Assignment: Please restate the data that follows word for word, with the pictures left out.

*** Provided material Section Begins ***

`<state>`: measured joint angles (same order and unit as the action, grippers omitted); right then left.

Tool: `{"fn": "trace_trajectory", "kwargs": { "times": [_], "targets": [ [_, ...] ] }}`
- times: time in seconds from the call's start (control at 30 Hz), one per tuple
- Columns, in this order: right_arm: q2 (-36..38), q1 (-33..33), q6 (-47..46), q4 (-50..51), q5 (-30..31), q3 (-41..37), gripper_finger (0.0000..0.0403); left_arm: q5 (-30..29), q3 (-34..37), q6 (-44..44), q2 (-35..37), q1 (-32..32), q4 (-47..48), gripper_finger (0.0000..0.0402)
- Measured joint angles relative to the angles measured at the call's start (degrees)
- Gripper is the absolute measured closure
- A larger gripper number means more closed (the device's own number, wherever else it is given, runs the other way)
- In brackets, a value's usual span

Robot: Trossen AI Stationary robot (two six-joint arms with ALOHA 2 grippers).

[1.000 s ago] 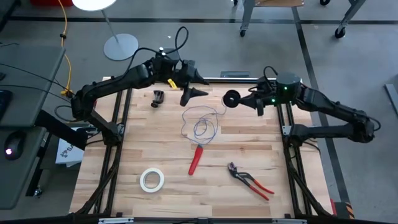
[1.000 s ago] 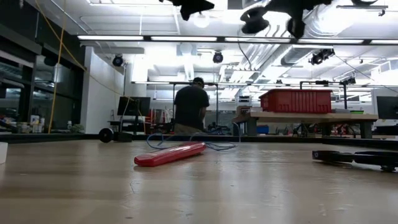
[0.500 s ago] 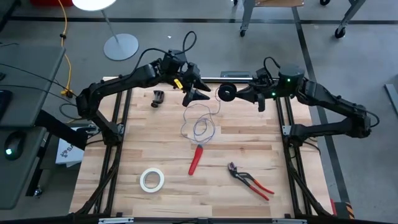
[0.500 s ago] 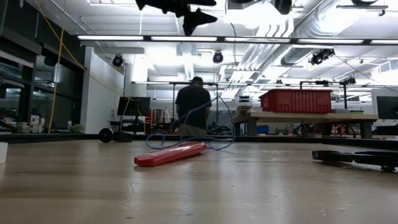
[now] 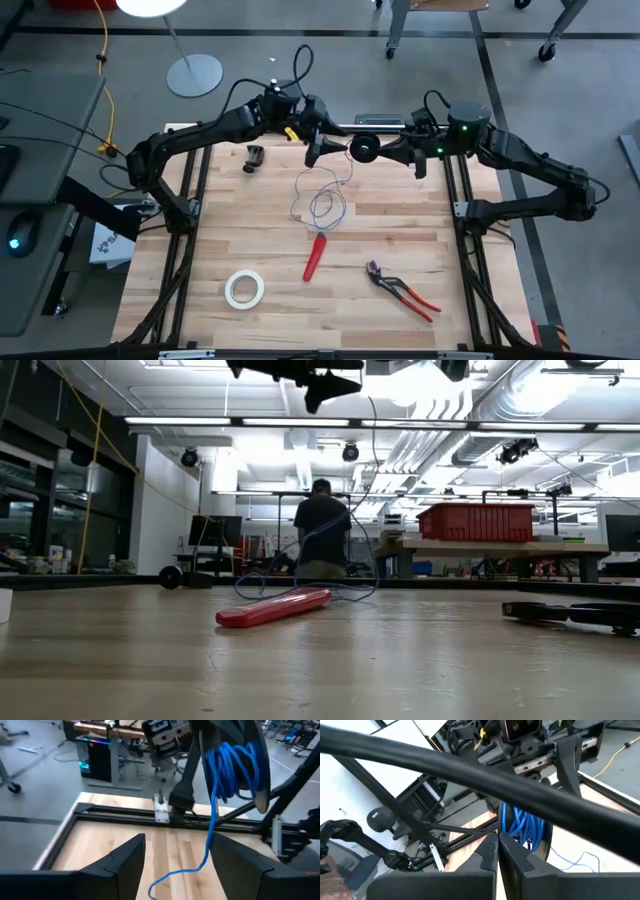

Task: Coil cords
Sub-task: Uncoil the blue wire cable from the black spool

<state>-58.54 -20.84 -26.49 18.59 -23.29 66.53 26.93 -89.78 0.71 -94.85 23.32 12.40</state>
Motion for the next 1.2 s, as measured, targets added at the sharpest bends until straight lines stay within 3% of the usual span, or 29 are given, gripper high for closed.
{"fn": "trace_trajectory", "kwargs": {
  "times": [0.3, 0.6, 1.2],
  "targets": [
    [0.00, 0.00, 1.04, -0.61, -0.74, -0.01, 0.0403, 3.84, 0.00, 0.45, -0.14, -0.53, -0.60, 0.0188],
    [0.00, 0.00, -1.53, -3.67, -1.89, -0.01, 0.0403, 4.28, 0.00, -3.57, -0.54, -0.01, -1.38, 0.0188],
    [0.00, 0.00, -0.50, -8.98, -3.58, -0.01, 0.0403, 4.38, 0.00, -1.05, -0.54, -0.89, -2.58, 0.0188]
  ]
}}
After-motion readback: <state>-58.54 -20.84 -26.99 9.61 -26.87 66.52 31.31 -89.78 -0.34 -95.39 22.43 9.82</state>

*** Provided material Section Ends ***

Output of the exercise:
`<state>`: measured joint angles (same order and unit as the action, grippers omitted); right then left.

Tool: `{"fn": "trace_trajectory", "kwargs": { "times": [_], "targets": [ [_, ...] ] }}`
- times: time in seconds from the call's start (control at 30 Hz), one per tuple
- Columns, in this order: right_arm: q2 (-36..38), q1 (-33..33), q6 (-47..46), q4 (-50..51), q5 (-30..31), q3 (-41..37), gripper_finger (0.0000..0.0403); left_arm: q5 (-30..29), q3 (-34..37), q6 (-44..44), q2 (-35..37), q1 (-32..32), q4 (-47..48), gripper_finger (0.0000..0.0402)
- Measured joint angles relative to the angles measured at the call's start (degrees)
- Gripper is the absolute measured closure
- A larger gripper number means more closed (the device's own number, wherever else it is given, runs the other way)
- In brackets, a value's usual span

Robot: Trossen AI Stationary robot (two six-joint arms with ALOHA 2 grippers).

[1.000 s ago] 
[1.000 s ago] 
[0.500 s ago] 
[0.500 s ago] 
[now] 

Task: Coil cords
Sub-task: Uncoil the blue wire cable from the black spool

<state>-58.54 -20.84 -26.49 18.59 -23.29 66.53 26.93 -89.78 0.71 -94.85 23.32 12.40</state>
Motion for the next 1.2 s, as measured, targets added at the sharpest bends until straight lines stay within 3% of the usual span, or 29 are given, gripper high for closed.
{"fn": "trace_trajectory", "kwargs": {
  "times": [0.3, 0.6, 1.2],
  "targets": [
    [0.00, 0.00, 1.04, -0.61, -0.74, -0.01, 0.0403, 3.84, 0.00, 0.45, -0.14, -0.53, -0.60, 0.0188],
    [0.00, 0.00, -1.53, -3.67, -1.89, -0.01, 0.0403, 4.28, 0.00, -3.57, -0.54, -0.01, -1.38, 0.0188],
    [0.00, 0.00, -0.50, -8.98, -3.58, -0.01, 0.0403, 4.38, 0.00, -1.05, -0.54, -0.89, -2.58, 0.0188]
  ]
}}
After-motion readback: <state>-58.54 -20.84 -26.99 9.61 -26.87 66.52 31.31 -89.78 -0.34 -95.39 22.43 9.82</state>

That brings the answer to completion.